JP2008064229A - Gear structure for manual transmission - Google Patents

Abstract

<P>PROBLEM TO BE SOLVED: To provide a transmission wherein less or no sliding resistance occurs between a low-speed-stage idling gear which does not transmit torque and a synchronizer ring during high-speed-stage travel. <P>SOLUTION: The consistently gearing type transmission has the idling gears in gear trains. Herein, the synchronizer rings 6, 7 are arranged in a low-speed-stage gear train (first or second speed) between a clutch hub 5 to be rotated integrally with an output shaft 1 and each of the idling gears 3, 4 for rotating the idling gears 3, 4 in synchronization with the output shaft 1, and reverse idling gears 9, 10 consistently gearing with the idling gears 3, 4 are arranged on a counter shaft 2 in at least low-speed-stage gear train out of the gear trains. Between the reverse idling gears 9, 10 and the counter shaft 2, a one-way clutch 11 is arranged for rotating the reverse idling gears 9, 10 integrally with the counter shaft 2 during low-speed-stage travel and for allowing the idling of the reverse idling gears 9, 10 during high-speed-stage travel. <P>COPYRIGHT: (C)2008,JPO&INPIT

Description

  The present invention relates to an always-meshing type transmission in which each gear train is separated from a shaft and has an idler gear that can rotate relative to the shaft, and more particularly to a manual transmission.

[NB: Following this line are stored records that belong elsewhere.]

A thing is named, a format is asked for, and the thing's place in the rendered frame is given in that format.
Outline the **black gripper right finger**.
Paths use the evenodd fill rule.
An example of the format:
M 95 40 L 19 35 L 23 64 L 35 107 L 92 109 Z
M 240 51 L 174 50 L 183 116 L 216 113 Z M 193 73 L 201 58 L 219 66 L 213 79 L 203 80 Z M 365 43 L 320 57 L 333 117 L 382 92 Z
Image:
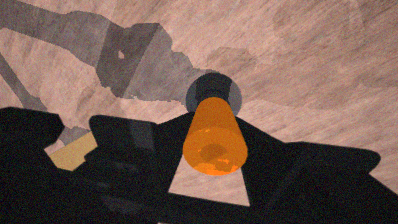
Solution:
M 283 142 L 234 116 L 246 142 L 247 157 L 240 167 L 249 206 L 271 209 L 307 164 L 364 170 L 381 160 L 369 149 L 310 142 Z

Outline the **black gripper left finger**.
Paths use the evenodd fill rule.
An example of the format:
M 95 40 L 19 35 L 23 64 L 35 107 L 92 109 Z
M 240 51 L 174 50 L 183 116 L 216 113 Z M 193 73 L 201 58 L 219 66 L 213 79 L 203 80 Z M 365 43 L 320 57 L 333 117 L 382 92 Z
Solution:
M 88 124 L 98 146 L 106 144 L 147 152 L 154 190 L 169 192 L 194 115 L 190 111 L 160 124 L 94 115 Z

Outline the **orange knob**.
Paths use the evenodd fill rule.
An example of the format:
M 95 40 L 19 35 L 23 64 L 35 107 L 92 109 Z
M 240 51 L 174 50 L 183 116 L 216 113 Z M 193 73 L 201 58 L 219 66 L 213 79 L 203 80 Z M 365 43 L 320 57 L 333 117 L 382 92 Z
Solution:
M 246 160 L 246 142 L 230 105 L 211 97 L 198 105 L 183 145 L 184 159 L 209 175 L 226 175 Z

  FIG. 1 is a cross-sectional view showing a conventional always-mesh manual transmission. FIG. 2 is an enlarged view of the vicinity of the low-speed idle gear shown in FIG.

  Referring to FIGS. 1 and 2, in a conventional manual transmission, a manual operation is performed via a sleeve 8 between a clutch hub 5 that rotates integrally with the output shaft 1 and the idle gears 3 and 4. Synchronizer rings 6 and 7 for synchronously rotating the gears 3 and 4 and the output shaft 1 are arranged. In each of the gear trains, in the low speed gear train, the anti-spin gears 9 and 10 that are always meshed with the idle gears 3 and 4 are disposed on the counter shaft 2. These anti-spinning gears 9 and 10 are fixed to the countershaft 2.

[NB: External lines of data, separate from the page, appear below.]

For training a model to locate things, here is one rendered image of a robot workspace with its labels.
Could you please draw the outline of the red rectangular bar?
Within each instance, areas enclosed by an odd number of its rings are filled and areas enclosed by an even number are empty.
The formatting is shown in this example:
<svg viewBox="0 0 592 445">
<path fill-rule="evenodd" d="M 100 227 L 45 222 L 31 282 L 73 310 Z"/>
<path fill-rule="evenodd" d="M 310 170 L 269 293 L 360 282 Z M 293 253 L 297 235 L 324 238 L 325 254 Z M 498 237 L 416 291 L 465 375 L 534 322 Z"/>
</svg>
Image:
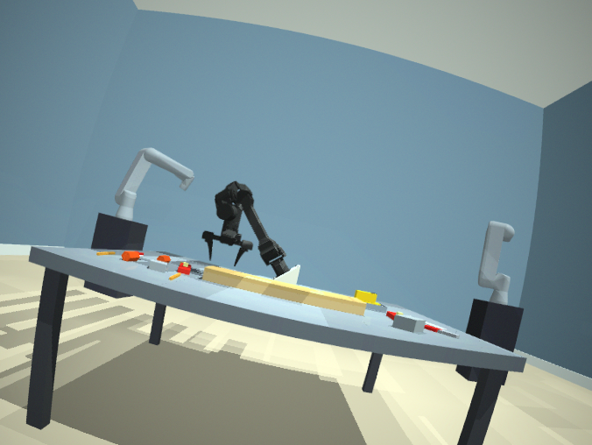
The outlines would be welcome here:
<svg viewBox="0 0 592 445">
<path fill-rule="evenodd" d="M 181 272 L 181 273 L 185 273 L 186 275 L 189 275 L 191 272 L 191 265 L 189 265 L 189 263 L 181 263 L 178 271 L 177 272 Z"/>
<path fill-rule="evenodd" d="M 394 320 L 395 314 L 402 314 L 403 315 L 403 313 L 401 313 L 401 312 L 393 313 L 393 312 L 387 311 L 387 313 L 386 313 L 386 315 L 393 320 Z"/>
</svg>

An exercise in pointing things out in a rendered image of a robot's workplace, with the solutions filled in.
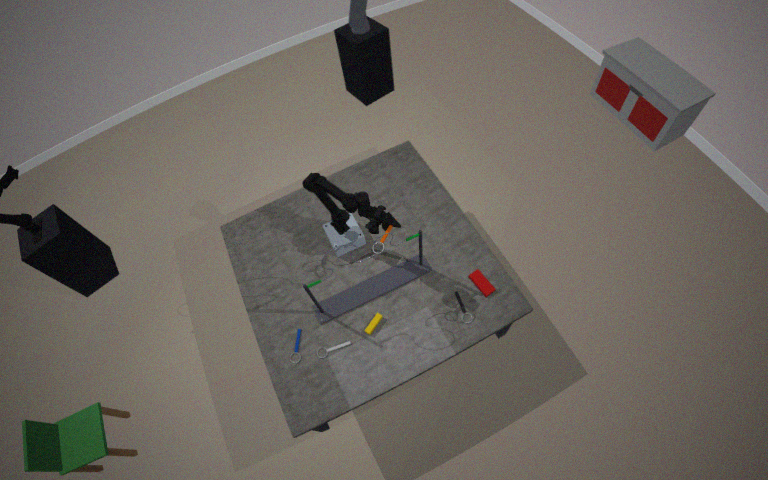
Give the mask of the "yellow rectangular block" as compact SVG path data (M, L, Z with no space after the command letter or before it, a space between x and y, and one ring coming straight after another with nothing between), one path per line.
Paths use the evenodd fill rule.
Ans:
M375 329L375 327L378 325L378 323L379 323L379 322L380 322L380 320L382 319L382 317L383 317L383 316L377 312L377 314L374 316L374 318L372 319L372 321L369 323L369 325L368 325L368 326L367 326L367 328L365 329L365 333L366 333L366 334L368 334L368 335L370 336L370 335L371 335L371 333L373 332L373 330Z

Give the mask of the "red rectangular block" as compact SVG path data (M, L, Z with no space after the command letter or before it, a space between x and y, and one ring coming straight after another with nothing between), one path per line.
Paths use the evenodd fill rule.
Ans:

  In the above-described conventional manual transmission, when traveling at a high speed (5th or 6th speed), torque from the engine is transmitted as indicated by an arrow in the figure, and the idle gear for the low speed (1st or 2nd speed) is transmitted. Since the rolling gears 3 and 4 are idle with respect to the output shaft 1, a large sliding resistance is generated between the cone surfaces 6 a and 7 a of the synchronizer rings 6 and 7 and the idle gears 3 and 4. . In the synchronizer rings 6 and 7 that act on the idler gears 3 and 4 at lower speeds, this sliding resistance is increased, which is a factor that deteriorates the power transmission efficiency of the transmission.

  An object of the present invention is to provide a transmission that can reduce or eliminate sliding resistance generated between the idler gear of a low-speed gear train that does not transmit torque and a synchronizer ring during high-speed traveling. And

  According to a first aspect of the present invention, there is provided a constantly meshing transmission in which each gear train has an idler gear, and between the idler gear and a clutch hub that rotates integrally with the first shaft. A synchronizer ring for synchronously rotating the free gear and the first shaft is disposed, and at least in the low speed gear train among the gear trains, an anti-free gear that is always meshed with the idle gear is provided. Arranged on the second shaft, between the anti-spinning gear and the second shaft, the anti-spinning gear rotates together with the second shaft during low-speed traveling, and the high-speed traveling There is provided a transmission characterized in that a one-way clutch that allows the anti-spinning gear to rotate is arranged.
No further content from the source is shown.